Throughout the material below, count each line in which the word "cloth" appears, then reply with the count only.

● ● ● ● ● ● ●

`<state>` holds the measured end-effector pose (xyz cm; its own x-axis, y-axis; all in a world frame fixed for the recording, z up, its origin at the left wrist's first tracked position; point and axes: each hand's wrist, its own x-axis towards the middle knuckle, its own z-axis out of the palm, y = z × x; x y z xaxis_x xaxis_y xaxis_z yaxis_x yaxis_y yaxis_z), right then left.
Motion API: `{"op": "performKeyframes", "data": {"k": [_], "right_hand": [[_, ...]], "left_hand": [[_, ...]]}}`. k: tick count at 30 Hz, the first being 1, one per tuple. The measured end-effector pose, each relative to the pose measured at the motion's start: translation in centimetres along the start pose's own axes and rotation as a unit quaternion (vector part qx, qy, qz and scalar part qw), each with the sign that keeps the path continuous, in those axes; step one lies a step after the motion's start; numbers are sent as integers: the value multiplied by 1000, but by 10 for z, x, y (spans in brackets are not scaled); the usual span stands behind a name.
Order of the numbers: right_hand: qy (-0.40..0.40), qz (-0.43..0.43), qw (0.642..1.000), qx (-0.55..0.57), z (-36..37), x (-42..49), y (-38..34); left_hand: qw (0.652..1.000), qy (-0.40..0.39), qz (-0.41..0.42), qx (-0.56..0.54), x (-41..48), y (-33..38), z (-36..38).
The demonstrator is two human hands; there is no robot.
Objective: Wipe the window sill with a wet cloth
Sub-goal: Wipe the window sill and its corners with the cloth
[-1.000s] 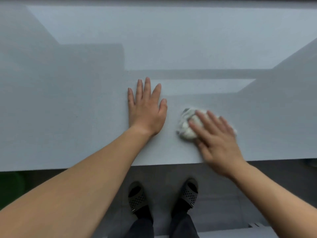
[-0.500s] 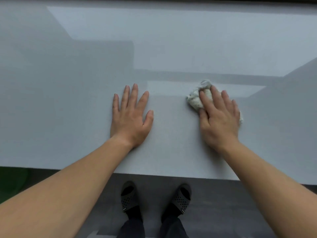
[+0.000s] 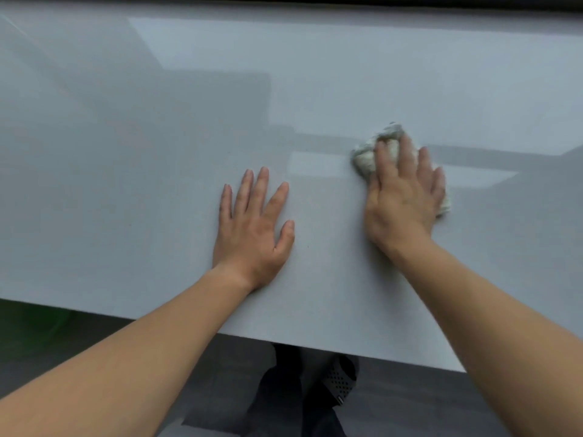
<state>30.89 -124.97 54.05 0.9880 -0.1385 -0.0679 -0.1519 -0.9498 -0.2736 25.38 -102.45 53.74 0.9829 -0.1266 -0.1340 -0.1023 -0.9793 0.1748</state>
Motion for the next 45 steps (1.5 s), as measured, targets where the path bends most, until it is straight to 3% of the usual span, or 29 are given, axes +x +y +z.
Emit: {"op": "performKeyframes", "data": {"k": [3,5,7,10,11,15,17,18,22,23,29,31,35,36,39,41,43,45], "right_hand": [[-36,-190,981,-33,8,-30,-11],[-62,-253,964,-45,2,-16,4],[-49,-200,977,-49,-4,19,17],[-15,5,1000,2,-7,56,5],[-11,29,1000,2,-4,54,-7],[-47,-157,986,-32,3,28,-19],[-63,-201,976,-49,-4,52,1],[-51,-182,980,-54,-7,70,9],[9,46,999,3,-9,119,1],[15,64,998,8,-6,118,-10],[-41,-160,985,-40,-7,111,-1],[-28,-120,991,-47,-13,143,13],[19,53,998,1,-8,177,-14],[17,43,999,-5,-3,172,-26],[-18,-125,991,-38,4,154,-37],[-36,-181,982,-39,-5,171,-23],[-27,-140,989,-41,-10,202,-10],[-13,-37,999,-21,-14,227,-7]], "left_hand": [[1000,7,5,3,0,0,0],[1000,9,9,-2,1,0,1],[1000,17,15,-12,1,-1,1],[999,30,16,-35,4,-3,-1],[998,37,12,-42,4,-2,-2],[995,74,11,-67,29,-1,-13],[993,81,20,-80,61,-3,-19],[993,82,24,-87,80,-4,-23],[992,37,22,-117,155,6,-32],[993,23,18,-117,168,9,-32],[1000,8,6,-22,187,17,-17],[1000,9,4,-24,187,18,-18],[1000,10,5,-20,188,19,-18],[1000,11,5,-21,186,20,-17],[1000,15,6,-18,186,21,-17],[1000,15,8,-14,188,20,-18],[1000,12,8,-16,188,20,-18],[1000,11,8,-15,188,20,-18]]}}
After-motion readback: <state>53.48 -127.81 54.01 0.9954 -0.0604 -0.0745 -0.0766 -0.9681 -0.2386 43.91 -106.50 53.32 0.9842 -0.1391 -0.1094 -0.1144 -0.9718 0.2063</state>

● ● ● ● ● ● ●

## Response area
2